■ What you will do
Set down the lines of the data exactly, starting at the first and stopping after the line containing "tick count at".

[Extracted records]
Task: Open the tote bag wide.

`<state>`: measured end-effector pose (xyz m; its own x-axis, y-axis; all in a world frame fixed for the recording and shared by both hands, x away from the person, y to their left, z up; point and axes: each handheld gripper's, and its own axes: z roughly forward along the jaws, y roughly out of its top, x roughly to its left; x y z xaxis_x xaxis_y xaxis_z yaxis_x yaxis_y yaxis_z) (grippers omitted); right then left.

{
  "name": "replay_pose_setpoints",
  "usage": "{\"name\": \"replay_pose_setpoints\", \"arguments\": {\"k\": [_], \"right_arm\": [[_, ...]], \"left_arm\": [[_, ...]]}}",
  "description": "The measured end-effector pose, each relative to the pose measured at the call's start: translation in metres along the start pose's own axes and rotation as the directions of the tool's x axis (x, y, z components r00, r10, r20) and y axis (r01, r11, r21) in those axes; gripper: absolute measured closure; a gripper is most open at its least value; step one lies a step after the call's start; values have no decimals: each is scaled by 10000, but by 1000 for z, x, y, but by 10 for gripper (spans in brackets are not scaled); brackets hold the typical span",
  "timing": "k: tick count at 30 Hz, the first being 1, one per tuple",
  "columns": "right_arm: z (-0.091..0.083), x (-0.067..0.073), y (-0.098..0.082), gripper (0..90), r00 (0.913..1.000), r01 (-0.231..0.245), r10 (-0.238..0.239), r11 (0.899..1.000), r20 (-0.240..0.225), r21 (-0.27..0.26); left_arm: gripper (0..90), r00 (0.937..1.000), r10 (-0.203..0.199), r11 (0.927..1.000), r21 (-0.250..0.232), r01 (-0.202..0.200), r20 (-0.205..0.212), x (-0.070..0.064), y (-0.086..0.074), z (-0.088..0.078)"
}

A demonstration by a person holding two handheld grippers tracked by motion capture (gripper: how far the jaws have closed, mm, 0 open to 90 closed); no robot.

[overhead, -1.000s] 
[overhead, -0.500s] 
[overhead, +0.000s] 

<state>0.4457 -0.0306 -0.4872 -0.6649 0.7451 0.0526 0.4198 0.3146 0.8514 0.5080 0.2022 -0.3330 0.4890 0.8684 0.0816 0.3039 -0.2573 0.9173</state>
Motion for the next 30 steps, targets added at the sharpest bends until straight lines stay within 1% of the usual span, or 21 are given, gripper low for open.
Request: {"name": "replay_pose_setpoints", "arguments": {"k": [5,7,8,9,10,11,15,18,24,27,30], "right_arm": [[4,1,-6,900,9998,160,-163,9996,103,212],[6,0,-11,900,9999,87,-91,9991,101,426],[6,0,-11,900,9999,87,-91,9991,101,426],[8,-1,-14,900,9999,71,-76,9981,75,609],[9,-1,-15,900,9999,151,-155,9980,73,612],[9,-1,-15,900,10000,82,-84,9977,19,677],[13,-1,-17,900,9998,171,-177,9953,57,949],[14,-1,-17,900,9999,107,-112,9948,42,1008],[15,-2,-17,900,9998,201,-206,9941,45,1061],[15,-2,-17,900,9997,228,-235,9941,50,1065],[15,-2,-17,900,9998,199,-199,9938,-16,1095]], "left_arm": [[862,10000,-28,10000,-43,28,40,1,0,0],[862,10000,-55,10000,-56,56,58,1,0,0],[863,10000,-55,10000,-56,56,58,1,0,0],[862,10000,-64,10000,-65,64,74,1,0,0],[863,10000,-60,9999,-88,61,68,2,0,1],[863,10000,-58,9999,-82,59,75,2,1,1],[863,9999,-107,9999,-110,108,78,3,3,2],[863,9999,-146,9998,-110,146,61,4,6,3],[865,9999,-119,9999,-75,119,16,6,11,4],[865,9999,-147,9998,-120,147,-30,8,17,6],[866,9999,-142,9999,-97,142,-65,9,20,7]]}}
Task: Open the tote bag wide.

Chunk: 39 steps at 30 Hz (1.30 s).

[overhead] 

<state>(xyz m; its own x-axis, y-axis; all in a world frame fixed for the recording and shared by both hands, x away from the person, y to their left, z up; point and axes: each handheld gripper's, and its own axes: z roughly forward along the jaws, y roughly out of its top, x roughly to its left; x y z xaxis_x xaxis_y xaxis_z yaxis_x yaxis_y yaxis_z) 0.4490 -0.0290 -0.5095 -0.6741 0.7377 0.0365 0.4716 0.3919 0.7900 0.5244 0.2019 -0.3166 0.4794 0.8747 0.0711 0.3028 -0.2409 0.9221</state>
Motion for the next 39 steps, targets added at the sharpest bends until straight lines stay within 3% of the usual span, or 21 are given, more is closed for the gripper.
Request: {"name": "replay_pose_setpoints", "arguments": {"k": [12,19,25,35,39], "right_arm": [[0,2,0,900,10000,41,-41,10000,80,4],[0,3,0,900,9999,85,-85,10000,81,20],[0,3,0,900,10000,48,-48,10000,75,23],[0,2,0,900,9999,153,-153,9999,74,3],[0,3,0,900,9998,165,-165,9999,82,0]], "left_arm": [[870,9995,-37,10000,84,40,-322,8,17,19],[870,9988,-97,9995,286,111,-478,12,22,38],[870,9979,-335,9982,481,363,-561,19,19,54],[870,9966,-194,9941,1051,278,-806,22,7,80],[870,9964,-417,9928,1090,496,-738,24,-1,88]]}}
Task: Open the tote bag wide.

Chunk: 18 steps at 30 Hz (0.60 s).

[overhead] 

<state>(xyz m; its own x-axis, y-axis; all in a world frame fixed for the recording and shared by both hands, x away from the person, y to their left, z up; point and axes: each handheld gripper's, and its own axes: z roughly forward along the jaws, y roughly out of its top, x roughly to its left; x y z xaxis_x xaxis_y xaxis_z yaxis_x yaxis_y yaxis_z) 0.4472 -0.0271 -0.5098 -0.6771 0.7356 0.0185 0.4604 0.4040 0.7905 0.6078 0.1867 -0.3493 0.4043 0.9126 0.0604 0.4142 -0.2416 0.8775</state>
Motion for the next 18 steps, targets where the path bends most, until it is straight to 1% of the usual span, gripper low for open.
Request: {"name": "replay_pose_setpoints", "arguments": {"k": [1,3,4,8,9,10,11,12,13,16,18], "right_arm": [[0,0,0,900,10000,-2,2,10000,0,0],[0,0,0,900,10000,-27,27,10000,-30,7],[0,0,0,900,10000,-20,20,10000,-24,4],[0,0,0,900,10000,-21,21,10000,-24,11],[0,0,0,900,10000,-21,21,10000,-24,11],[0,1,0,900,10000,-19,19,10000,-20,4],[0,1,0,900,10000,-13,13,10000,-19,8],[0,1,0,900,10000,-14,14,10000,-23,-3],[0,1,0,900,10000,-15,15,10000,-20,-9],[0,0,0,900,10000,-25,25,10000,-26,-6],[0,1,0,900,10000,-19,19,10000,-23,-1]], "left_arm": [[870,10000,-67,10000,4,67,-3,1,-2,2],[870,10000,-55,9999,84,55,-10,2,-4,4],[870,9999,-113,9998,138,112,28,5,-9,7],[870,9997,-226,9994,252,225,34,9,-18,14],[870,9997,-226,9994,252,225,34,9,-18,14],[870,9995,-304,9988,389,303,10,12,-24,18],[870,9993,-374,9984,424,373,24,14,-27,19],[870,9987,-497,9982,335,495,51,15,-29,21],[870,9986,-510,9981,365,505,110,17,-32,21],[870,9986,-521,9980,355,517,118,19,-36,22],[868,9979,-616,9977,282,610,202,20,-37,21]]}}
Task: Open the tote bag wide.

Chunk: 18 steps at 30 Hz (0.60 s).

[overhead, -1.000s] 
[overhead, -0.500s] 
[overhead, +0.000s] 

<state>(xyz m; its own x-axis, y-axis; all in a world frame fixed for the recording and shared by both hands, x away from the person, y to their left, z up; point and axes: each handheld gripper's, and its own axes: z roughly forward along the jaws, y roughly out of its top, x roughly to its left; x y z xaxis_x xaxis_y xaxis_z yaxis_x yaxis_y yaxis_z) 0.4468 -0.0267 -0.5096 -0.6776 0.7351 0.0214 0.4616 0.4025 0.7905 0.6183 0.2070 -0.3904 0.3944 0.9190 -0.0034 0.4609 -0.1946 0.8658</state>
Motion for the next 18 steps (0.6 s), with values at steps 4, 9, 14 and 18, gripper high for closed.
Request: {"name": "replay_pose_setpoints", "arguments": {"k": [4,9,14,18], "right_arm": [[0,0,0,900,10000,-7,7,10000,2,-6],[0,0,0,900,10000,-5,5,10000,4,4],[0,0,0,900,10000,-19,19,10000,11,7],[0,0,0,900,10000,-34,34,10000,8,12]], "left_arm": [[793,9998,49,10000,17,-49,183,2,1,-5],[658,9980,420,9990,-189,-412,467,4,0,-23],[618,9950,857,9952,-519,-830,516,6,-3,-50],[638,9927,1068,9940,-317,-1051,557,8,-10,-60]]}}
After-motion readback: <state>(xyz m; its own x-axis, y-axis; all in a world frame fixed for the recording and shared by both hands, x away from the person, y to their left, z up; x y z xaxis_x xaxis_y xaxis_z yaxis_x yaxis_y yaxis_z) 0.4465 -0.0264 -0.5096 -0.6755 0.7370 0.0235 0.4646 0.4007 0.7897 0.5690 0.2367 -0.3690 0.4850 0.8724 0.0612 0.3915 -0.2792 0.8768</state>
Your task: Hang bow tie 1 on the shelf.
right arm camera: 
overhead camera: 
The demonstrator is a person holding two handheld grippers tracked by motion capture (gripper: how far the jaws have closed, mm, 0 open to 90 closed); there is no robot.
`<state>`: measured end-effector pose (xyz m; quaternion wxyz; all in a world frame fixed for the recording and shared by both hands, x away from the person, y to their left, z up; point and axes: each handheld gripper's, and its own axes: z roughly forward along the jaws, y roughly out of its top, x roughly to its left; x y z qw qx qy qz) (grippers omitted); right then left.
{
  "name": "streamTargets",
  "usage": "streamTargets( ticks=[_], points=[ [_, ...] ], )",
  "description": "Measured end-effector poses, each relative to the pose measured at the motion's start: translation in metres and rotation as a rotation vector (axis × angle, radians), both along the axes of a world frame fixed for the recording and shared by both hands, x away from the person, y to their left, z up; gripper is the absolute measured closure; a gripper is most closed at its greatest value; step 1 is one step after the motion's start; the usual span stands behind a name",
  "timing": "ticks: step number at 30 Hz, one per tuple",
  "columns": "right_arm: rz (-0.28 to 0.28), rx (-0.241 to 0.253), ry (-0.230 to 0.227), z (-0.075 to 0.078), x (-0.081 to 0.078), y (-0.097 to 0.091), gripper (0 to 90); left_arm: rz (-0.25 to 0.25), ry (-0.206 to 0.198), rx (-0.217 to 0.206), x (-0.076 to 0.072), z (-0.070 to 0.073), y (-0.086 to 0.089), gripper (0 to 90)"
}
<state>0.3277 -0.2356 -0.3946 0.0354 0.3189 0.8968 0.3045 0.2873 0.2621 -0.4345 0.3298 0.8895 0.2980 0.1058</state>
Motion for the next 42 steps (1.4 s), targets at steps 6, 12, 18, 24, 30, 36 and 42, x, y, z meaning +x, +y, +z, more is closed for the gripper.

■ Your response
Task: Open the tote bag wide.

`<state>`: measured end-effector pose (xyz m; its own x-axis, y-axis; all in a world frame fixed for the recording and shared by both hands, x away from the person, y to their left, z up; point and axes: each handheld gripper's, and its own axes: z roughly forward along the jaws, y roughly out of its top, x roughly to its left; x y z xaxis_x xaxis_y xaxis_z yaxis_x yaxis_y yaxis_z) (grippers omitted); right then left.

{
  "name": "replay_pose_setpoints",
  "usage": "{\"name\": \"replay_pose_setpoints\", \"arguments\": {\"k\": [_], \"right_arm\": [[_, ...]], \"left_arm\": [[_, ...]]}}",
  "description": "The measured end-effector pose, each relative to the pose measured at the call's start: translation in metres along the start pose's own axes and rotation as the directions of the tool's x axis (x, y, z components r00, r10, r20) and y axis (r01, r11, r21) in those axes; gripper: absolute measured closure; a gripper is most open at its least value; step one lies a step after the call's start; values have no decimals: each is scaled by 10000, but by 1000 for z, x, y, but by 10 for gripper (spans in brackets are not scaled); brackets hold the typical span",
  "timing": "k: tick count at 30 Hz, the first being 1, one per tuple",

This output contains the full answer.